Having one of the worst coronavirus testing records, Britain tallies 13 percent of its diagnosed patients in the country die from the pandemic.

Despite the efforts of the UK in recording the data, it is considerably higher than the real death rate because it does not take into account the number of infected people who had shown mild symptoms.

In addition, scientists emphasized that the only way to dig the actual rate is to test blood samples of the total population for antibodies, which the immune system produces once infected.

Even the accuracy of these tests is still questioned, experts support the method for it gives a much clearer indication of who has previously acquired the virus and they consider it a key in imposed lockdowns around the world.

Antibody survey results in Los Angeles shows that the illness may only kill 0.18 percent of the population who tested positive with COVID-19.

The numbers 7,994 is far higher than the official figures when the study was published on April 20, based on the assumption that the real number of infections in Los Angeles was 330,000 as tens of thousands of the persons develop only mild symptoms and were never tested for the illness.

Read also: US Senate Approves $500B Package for Small Businesses, Hospitals, COVID-19 Testing

If the same death rate will be applied to the UK's currently faced outbreak, the study suggests that the number of Brits who had acquired the virus in the range of 9.5 million or 14 percent.

On the other hand, advisers of the Government share that the true figure is likely to be a third of that, while some studies from France suggest that it will only go up to 6 percent in just a matter of weeks.

A similar fatality rate resembles a study of residents in Helsinki, Finland as they ended with 0.19 percent.

Home of approximately 1.7 million people, the region of Uusima is where samples were all taken as most of them live in the capital of Helsinki and they found that 3.4 percent of the persons living in the area had antibodies.

Currently, only 2,000 tested positive cases had been confirmed by laboratory tests but if 3.4 percent of the population had produced antibodies it would equate to around 57,800 persons.

Moreover, Blood samples taken in Los Angeles suggest that the COVID-19 death rate could be around 0.18 percent.
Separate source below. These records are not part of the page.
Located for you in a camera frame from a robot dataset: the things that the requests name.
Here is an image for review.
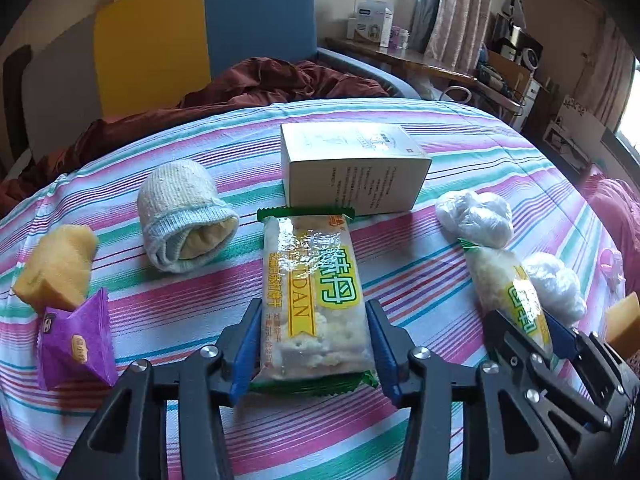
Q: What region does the white printed carton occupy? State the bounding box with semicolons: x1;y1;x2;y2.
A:
347;16;391;47
357;0;394;26

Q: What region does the black appliance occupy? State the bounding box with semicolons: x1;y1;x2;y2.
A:
492;12;545;68

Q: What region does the striped bed sheet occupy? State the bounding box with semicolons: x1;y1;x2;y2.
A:
0;99;631;480

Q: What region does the yellow sponge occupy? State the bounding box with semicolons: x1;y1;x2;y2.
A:
605;292;640;356
12;224;99;315

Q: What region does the cardboard box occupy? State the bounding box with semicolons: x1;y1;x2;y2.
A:
487;50;541;111

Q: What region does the wooden desk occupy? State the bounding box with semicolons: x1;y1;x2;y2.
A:
325;35;526;116

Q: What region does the grey yellow blue sofa back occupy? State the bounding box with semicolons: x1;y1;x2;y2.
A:
20;0;321;161

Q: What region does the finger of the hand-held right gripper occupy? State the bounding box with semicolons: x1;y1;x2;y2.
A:
545;314;636;396
482;310;613;433

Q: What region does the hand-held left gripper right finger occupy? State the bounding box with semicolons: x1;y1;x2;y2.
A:
365;299;576;480

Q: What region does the maroon blanket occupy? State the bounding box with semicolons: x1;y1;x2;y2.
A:
0;57;391;211

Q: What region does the white flat carton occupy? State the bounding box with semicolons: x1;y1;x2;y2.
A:
542;95;606;171

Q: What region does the white green carton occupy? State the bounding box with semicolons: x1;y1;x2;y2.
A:
280;122;433;217

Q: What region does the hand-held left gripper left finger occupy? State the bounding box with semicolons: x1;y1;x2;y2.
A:
55;297;264;480

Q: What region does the white sock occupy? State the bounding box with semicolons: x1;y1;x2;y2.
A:
136;161;241;275

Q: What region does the blue grey sofa armrest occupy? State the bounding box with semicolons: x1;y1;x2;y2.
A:
316;47;423;101

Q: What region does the purple snack packet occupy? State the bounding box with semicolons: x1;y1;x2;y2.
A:
36;287;119;392

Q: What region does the white plastic bag ball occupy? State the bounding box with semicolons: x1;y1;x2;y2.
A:
520;251;588;328
434;189;515;250

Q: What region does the pink curtain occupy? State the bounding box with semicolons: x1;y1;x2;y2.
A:
410;0;501;73
580;10;636;126

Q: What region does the pink quilt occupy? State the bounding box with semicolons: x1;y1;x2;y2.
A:
577;165;640;281

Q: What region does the cracker packet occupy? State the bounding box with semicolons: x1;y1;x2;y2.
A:
250;206;379;396
457;237;556;361
846 persons in the Los Angeles area were studied and they found that roughly 4.1 percent of the county's population of 3.9 million has already antibodies to the virus and the study suggests that an estimated 330,000 people have already caught the virus and built up immunity to it.

600 coronavirus deaths were officially recorded in Los Angeles County by the time when the research was conducted on the 20th of April and the study suggests that around 0.18 percent of the tested positive patients fall to the disease after acquiring it.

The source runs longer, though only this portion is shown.